Task to carry out:
Show all lines of the entries in which the word "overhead" is found.

Task material:

■ ■ ■ ■

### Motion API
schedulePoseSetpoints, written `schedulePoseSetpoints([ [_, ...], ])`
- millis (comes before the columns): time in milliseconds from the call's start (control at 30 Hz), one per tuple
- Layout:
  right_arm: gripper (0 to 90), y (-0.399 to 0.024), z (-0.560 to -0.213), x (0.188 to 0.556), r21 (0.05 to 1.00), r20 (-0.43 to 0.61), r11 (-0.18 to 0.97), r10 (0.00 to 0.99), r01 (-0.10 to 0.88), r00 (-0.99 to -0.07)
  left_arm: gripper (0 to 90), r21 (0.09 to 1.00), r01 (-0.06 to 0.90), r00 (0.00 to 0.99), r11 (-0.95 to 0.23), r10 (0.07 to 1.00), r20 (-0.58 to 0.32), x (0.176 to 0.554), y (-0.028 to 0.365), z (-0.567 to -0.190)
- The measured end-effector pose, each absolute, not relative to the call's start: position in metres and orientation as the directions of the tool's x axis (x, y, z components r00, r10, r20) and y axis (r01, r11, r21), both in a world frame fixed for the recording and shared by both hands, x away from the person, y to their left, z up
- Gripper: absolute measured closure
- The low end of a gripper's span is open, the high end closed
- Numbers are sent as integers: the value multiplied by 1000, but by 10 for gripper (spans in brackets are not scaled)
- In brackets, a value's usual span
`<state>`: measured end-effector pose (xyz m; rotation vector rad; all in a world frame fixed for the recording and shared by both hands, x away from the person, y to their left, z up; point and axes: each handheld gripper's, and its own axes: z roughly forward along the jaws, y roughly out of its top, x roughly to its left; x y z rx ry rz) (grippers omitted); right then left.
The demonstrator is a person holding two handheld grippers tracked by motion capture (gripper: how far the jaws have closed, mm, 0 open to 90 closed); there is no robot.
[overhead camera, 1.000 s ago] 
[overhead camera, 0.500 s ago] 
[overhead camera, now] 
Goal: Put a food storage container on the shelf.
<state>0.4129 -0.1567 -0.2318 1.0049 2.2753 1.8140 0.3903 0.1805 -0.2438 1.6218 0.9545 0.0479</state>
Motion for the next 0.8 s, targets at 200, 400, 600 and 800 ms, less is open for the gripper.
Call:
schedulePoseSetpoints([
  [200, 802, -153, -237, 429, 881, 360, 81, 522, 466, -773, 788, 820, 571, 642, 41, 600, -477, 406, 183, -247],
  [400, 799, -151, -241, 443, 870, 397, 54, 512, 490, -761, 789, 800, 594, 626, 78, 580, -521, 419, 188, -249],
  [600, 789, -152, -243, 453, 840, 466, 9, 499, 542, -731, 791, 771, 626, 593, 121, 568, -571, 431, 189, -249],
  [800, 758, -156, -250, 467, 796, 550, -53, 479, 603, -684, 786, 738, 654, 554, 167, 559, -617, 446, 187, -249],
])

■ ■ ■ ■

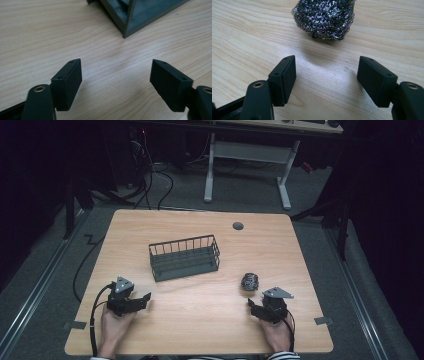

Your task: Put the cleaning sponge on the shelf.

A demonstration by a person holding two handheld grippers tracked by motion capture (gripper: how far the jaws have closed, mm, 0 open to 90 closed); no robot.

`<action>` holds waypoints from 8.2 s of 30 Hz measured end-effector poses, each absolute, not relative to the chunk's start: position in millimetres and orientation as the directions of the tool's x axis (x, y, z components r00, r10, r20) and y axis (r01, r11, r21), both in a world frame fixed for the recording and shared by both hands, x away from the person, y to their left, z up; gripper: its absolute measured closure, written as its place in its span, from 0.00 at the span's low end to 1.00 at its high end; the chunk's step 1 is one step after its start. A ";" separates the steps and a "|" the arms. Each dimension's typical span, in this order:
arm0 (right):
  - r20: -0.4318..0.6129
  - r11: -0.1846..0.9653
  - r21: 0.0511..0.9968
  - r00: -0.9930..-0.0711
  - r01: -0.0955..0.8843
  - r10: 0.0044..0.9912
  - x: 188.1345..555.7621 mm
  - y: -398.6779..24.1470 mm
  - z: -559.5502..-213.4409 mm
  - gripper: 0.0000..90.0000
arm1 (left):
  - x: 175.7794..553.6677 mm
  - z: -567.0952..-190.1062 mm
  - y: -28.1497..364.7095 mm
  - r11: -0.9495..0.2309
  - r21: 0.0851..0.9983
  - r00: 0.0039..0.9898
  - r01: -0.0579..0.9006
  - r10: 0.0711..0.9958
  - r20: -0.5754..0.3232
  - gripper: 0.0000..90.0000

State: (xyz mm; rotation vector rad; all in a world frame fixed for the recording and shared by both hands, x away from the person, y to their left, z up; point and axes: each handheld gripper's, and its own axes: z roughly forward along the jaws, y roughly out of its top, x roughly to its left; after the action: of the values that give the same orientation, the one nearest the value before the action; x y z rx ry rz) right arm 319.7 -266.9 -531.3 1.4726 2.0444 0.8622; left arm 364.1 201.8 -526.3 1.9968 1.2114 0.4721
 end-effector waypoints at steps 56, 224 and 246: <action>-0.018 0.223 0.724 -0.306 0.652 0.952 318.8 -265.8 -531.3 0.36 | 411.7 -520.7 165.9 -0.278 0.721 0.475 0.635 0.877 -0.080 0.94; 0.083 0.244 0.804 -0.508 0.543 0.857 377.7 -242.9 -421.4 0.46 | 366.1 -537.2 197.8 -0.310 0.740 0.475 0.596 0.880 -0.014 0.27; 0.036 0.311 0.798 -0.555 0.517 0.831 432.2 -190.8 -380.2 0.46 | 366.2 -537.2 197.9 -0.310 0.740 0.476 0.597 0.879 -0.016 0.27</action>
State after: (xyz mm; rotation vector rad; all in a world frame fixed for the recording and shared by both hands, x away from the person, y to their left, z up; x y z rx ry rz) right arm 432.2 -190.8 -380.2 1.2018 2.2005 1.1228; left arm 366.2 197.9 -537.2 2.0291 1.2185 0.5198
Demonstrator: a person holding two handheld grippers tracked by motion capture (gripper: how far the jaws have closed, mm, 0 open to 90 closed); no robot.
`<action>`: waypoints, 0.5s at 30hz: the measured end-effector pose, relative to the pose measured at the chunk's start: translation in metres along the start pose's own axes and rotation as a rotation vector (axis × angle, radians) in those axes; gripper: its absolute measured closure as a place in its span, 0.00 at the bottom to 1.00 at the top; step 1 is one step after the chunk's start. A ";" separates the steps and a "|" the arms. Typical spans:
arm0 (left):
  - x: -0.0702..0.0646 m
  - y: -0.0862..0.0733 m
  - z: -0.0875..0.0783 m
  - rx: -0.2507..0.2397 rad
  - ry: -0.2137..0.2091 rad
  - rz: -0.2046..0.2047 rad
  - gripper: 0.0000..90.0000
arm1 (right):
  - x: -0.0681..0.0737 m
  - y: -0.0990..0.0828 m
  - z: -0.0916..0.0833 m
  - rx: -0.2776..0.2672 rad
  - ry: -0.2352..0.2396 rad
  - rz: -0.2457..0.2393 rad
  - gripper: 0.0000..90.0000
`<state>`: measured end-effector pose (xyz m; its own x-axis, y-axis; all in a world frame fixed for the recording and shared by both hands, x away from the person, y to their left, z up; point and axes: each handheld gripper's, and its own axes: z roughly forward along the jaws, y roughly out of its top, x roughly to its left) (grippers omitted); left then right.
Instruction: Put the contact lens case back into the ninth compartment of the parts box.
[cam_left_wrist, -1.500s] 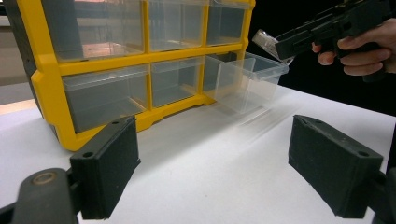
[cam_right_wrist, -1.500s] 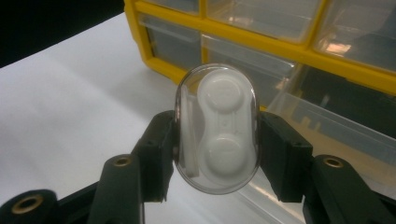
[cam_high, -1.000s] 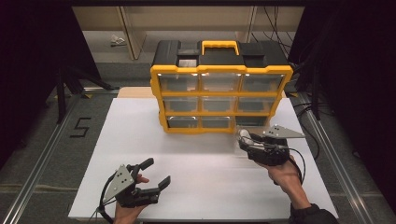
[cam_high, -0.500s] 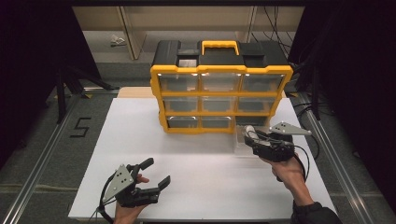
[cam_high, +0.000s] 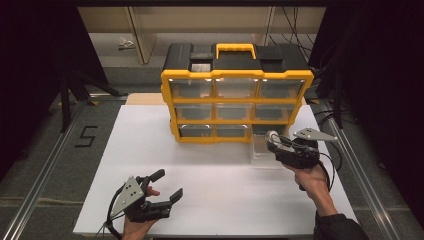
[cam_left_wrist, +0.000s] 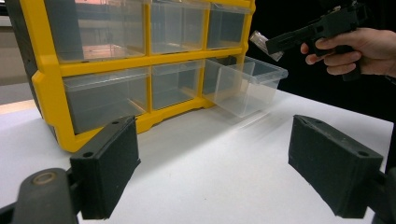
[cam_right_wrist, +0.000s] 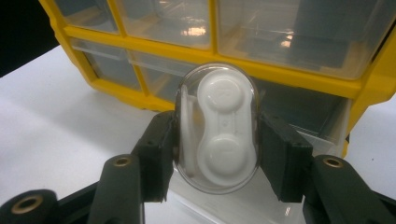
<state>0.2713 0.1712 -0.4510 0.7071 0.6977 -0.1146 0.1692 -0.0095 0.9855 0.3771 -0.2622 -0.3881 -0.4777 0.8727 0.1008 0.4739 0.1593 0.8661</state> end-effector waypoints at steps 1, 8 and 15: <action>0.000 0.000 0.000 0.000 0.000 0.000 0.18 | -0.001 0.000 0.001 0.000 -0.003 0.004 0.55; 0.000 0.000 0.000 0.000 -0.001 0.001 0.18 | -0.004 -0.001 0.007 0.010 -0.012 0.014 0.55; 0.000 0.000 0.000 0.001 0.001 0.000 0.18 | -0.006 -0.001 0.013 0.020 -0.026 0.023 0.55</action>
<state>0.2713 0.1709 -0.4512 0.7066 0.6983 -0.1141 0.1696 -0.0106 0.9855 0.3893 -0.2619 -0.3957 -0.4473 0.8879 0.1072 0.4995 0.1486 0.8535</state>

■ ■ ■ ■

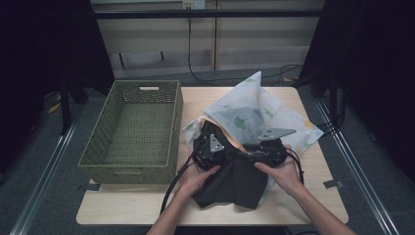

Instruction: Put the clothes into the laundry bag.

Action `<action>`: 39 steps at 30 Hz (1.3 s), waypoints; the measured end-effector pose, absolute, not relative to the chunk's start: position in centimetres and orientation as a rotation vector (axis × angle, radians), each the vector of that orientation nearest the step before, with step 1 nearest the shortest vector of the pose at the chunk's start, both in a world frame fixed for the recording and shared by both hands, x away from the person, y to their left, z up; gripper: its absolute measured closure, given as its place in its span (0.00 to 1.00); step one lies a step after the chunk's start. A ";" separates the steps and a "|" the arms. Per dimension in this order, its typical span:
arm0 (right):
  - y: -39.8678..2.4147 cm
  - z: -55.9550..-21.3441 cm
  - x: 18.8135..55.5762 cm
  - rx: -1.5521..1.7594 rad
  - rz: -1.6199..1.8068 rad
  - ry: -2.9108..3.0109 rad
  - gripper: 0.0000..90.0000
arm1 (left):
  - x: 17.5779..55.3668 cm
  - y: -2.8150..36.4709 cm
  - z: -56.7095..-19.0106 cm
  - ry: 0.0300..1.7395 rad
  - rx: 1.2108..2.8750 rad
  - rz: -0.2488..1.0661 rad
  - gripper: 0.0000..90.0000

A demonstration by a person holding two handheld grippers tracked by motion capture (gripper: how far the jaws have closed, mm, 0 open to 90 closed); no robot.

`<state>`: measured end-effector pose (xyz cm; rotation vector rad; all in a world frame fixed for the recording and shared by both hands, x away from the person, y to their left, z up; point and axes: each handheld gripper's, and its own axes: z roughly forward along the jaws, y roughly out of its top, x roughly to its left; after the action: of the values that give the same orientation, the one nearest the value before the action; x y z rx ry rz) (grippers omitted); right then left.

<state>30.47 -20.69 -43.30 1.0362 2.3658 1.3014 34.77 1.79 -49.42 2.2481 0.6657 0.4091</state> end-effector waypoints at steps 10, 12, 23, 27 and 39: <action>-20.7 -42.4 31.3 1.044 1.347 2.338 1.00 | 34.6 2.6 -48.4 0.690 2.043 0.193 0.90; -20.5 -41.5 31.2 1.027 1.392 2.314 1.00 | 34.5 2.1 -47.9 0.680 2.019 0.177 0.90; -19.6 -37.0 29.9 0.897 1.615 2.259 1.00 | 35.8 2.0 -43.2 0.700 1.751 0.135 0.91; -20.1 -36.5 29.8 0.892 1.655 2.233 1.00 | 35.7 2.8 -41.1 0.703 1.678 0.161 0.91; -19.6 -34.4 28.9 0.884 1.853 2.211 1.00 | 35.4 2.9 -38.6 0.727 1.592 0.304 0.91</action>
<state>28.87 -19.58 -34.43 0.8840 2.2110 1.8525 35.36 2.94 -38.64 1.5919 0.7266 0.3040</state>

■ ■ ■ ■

Problem solution:
[overhead camera, 1.000 s ago] 
[overhead camera, 0.500 s ago] 
[overhead camera, now] 

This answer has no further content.